**YOUR OBJECTIVE:** Both the line with "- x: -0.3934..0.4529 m" and the line with "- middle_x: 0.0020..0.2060" in the records below must appear in the output, along with every line between them, exactly and with nothing added.

Records from a dataset
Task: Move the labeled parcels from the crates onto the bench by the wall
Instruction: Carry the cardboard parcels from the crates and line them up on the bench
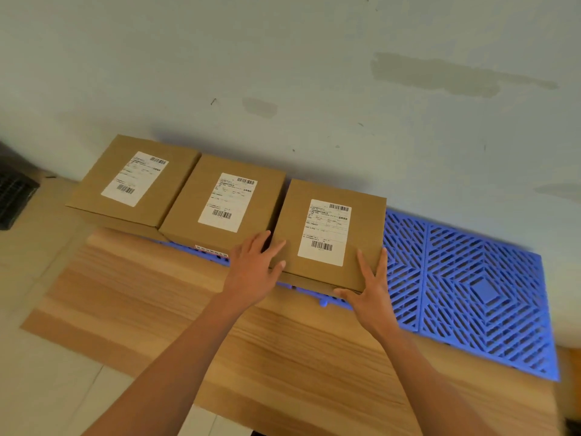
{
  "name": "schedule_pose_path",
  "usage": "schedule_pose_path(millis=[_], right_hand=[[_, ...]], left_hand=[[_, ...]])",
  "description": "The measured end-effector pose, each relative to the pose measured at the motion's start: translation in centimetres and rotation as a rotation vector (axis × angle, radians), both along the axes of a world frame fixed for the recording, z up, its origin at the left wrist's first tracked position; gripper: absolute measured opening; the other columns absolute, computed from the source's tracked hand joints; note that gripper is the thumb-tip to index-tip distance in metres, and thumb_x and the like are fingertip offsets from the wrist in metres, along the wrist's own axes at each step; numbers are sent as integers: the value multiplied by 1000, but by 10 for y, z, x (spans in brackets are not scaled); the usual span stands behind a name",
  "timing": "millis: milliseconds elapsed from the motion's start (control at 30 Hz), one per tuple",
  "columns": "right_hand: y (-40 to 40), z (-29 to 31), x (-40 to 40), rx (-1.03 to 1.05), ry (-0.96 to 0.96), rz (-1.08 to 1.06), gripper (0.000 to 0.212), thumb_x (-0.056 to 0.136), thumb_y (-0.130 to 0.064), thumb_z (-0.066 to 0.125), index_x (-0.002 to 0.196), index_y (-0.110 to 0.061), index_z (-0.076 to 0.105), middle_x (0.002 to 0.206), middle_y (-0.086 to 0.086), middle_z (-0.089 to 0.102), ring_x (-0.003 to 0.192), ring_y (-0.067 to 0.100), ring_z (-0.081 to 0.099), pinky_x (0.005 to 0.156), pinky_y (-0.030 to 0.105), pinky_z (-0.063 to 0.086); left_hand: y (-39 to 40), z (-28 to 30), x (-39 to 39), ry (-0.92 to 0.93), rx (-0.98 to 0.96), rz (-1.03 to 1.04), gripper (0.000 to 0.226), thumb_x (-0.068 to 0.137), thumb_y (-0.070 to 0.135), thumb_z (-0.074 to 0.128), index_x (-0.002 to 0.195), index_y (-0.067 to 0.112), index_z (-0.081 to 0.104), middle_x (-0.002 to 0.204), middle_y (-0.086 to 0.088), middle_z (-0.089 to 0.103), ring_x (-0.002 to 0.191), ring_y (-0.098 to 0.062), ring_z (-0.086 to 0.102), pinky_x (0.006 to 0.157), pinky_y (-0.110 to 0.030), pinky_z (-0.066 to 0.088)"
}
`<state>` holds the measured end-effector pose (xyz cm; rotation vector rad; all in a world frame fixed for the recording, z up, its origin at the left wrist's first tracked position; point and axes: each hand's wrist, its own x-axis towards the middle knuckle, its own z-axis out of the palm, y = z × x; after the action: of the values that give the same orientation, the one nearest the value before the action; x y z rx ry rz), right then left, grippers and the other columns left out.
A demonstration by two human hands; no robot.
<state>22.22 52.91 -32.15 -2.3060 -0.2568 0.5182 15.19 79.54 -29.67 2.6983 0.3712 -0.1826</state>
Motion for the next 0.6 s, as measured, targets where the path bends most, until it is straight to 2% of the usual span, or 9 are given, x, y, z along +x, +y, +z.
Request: schedule_pose_path(millis=[100, 233, 367, 600], right_hand=[[8, -6, 3, 3, 16, -12, 107, 81, -31, 82, 154, -52, 7, 155, -26, -37, 154, 14, -6, 120, 44, 31], [13, -11, 6, -7, 20, 1, 106, 81, -33, 81, 155, -54, 7, 153, -27, -39, 155, 17, -2, 119, 48, 33], [12, -10, 9, -33, 15, 4, 107, 79, -37, 82, 153, -56, 7, 154, -25, -39, 155, 19, 0, 118, 52, 34], [18, -3, 5, -242, -111, 71, 102, 85, -40, 76, 160, -35, 6, 157, -10, -40, 153, 22, -20, 118, 47, 28]], left_hand=[[5, -6, 2, 69, 74, -56, 52, 104, 48, 44, 154, 41, 34, 167, -4, 19, 153, -26, 11, 118, -51, 18], [6, -12, 4, 47, 129, -68, 50, 100, 45, 52, 149, 40, 44, 162, -6, 30, 148, -28, 23, 112, -55, 28], [5, -13, 6, 47, 157, -71, 51, 98, 43, 57, 148, 39, 46, 160, -5, 33, 146, -28, 27, 109, -56, 30], [3, -10, 7, 68, 181, -93, 54, 96, 42, 59, 148, 36, 44, 160, -2, 31, 144, -29, 27, 108, -57, 32]])
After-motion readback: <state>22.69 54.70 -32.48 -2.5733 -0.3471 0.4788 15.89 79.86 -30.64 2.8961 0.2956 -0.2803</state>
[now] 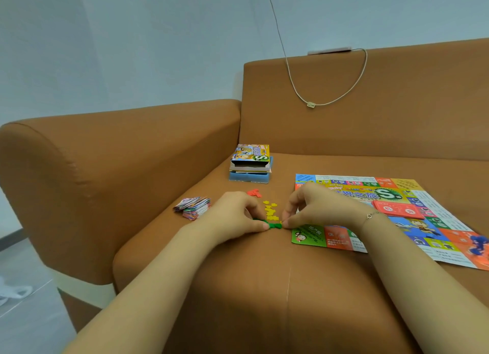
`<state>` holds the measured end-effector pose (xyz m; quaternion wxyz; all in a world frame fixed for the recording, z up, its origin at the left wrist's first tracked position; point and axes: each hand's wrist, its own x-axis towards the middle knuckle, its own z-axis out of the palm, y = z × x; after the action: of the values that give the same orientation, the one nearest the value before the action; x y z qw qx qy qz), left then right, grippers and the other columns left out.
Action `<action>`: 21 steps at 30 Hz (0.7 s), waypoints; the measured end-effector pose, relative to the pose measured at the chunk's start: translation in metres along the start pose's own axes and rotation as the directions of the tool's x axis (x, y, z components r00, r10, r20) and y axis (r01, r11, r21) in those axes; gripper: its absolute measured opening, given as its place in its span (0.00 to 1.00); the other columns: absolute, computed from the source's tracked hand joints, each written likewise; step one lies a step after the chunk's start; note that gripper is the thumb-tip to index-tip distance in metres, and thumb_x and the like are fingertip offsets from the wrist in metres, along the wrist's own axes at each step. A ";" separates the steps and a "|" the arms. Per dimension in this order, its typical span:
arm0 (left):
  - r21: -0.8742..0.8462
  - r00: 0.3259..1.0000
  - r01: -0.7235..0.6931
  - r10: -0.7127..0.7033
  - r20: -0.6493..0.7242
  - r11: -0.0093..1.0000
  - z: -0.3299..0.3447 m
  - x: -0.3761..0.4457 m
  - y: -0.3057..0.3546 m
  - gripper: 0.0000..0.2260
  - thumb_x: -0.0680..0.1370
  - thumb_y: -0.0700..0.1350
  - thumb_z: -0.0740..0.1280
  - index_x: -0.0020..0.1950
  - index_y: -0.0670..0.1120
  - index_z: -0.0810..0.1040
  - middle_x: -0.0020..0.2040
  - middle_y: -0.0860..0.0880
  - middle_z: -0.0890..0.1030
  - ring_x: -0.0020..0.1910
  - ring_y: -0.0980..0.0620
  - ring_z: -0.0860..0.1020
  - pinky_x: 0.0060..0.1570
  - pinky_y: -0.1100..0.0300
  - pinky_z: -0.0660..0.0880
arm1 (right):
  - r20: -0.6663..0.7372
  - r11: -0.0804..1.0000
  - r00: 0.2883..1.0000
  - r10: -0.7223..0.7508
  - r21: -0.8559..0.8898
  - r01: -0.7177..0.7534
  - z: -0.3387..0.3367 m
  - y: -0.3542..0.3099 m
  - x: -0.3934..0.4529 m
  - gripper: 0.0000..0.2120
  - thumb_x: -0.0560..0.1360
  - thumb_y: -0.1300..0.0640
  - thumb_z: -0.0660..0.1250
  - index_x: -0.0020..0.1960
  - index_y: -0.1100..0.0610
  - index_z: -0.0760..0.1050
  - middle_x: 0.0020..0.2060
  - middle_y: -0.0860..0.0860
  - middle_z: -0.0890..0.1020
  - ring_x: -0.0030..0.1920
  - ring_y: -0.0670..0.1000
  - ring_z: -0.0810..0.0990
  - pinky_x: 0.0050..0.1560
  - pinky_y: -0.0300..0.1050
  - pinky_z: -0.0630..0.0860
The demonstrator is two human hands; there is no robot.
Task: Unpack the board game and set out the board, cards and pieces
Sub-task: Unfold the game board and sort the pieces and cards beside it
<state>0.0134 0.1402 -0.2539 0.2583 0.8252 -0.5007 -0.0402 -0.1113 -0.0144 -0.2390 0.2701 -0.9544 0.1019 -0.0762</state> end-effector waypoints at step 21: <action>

**SOLUTION:**
  - x: -0.3934..0.4529 m
  - gripper: 0.0000..0.2120
  - thumb_x: -0.0560..0.1360
  - thumb_y: -0.1300..0.0640
  - thumb_z: -0.0660..0.1250
  - index_x: -0.0020..0.1960
  - index_y: -0.1100..0.0610
  - index_z: -0.0760..0.1050
  - middle_x: 0.0020..0.2060

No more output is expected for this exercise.